LOS ANGELES – Climate scientist Andrew Weaver, a member of the Nobel Prize-wining United Nations Intergovernmental Panel on Climate Change, presented “Global Warming: A Canadian Perspective,” at the Canadian Studies Program’s inaugural reception and lecture at the University of California, Los Angeles on November 7, 2012.
          It was a night in which it became a little easier to identify with the sentiments of John Milton’s paraphrase of Psalm 114:
                    Shake earth, and at the presence be aghast
                       Of him that ever was, and aye shall last,
                 That glassy floods from rugged rocks can crush,
                And make soft rills from the fiery flint-stones gush.
          Devastation caused by a 900-mile (1450-kilometre)-wide storm was still fresh on the minds of those gathered. Many had loved ones living in the path of the largest and most destructive weather event experienced by North America’s most densely populated region (19,006,798, according to the U.S. Census Bureau). New York, the city of five ‘boroughs:’ Manhattan, Brooklyn, Queens, the Bronx and Staten Island and Northern New Jersey, had been ravaged. “Superstorm Sandy” brought climate change front and centre into the public dialogue.
          New York Governor Andrew Cuomo, in an Oct. 30, 2012 press briefing, said that New York seemed to be hit with a “100-year flood every two years now” as a result of rising sea levels caused by global warming. “There has been a series of extreme weather incidents.
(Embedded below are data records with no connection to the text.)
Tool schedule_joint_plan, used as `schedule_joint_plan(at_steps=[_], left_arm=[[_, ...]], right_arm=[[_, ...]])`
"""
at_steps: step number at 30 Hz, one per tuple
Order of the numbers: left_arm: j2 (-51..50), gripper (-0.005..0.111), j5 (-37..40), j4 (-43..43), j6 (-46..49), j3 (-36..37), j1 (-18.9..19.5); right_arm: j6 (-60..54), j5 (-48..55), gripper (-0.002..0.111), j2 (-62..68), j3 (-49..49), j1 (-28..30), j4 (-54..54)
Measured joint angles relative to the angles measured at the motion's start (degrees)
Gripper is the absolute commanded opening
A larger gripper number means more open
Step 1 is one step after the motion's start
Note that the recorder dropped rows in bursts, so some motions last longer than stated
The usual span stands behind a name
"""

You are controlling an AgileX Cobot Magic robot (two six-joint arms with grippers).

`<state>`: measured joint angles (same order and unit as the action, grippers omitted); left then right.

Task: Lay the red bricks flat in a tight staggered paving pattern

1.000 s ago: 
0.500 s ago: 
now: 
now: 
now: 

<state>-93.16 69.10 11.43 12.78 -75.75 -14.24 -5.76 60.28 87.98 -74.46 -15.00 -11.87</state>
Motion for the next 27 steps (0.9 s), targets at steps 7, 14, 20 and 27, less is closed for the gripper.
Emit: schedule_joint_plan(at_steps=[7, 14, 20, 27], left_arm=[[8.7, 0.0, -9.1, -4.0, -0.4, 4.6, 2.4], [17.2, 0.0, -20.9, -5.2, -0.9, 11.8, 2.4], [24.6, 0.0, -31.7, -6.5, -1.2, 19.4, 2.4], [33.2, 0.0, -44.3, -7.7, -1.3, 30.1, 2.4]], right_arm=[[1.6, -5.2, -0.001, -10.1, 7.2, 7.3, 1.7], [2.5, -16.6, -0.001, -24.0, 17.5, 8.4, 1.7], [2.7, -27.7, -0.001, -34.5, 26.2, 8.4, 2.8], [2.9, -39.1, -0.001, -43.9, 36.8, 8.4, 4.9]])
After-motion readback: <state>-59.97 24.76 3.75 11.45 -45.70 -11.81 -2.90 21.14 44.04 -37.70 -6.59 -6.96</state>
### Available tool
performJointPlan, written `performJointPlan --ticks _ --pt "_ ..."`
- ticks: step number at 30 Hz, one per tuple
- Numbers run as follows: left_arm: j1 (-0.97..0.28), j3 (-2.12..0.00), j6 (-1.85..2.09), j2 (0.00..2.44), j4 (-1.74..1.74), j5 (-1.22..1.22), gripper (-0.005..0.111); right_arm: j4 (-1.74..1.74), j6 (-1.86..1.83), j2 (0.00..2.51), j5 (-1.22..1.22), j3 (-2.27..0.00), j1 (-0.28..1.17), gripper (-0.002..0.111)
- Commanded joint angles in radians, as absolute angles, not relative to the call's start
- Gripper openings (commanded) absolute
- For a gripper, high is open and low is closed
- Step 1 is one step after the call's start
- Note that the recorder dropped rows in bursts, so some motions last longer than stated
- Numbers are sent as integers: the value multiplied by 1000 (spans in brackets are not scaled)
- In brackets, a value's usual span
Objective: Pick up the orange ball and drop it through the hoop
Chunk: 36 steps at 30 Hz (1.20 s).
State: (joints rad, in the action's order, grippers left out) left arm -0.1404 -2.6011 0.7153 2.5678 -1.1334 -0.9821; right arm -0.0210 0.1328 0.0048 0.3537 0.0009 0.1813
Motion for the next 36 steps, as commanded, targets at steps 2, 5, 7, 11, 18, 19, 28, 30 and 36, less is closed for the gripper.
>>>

That is not a political statement; that is a factual statement,” Cuomo said.
          New York Mayor Michael Bloomberg echoed Cuomo’s comments, saying that the city was facing storms “much more severe than before.” Bloomberg cited climate change as a major deciding factor for his endorsement of President Barack Obama in the U.S. presidential election.
          Climate change in the U.S. is a political issue, as it is in Canada.
          Weaver, a climate scientist at the University of Victoria’s School of Earth and Ocean Sciences, is now seeking the Green Party of BC nomination in Oak Bay Gordon Head in the May 2013 provincial election. Weaver says he felt “now was the time to get engaged to ensure that the principles of economic, social and environmental sustainability continue to be raised and discussed in the legislative assembly.” (See http://www.greenparty.bc.ca/andrewweaver/?p=1).
          Climate change is also an economic issue in both countries.
          The waters have receded, bridges are re-opened, New York’s swamped subway tunnels have been pumped out, and the submerged streets of Manhattan’s financial district are being repaired. Millions of New Yorkers have returned to their regular pursuits and the damages from Superstorm Sandy are being factored from a GDP perspective. EQECAT Inc., a catastrophe risk-modeling firm, estimates insured losses of between $10 billion to $20 billion, and total economic damages of between $30 billion to $50 billion.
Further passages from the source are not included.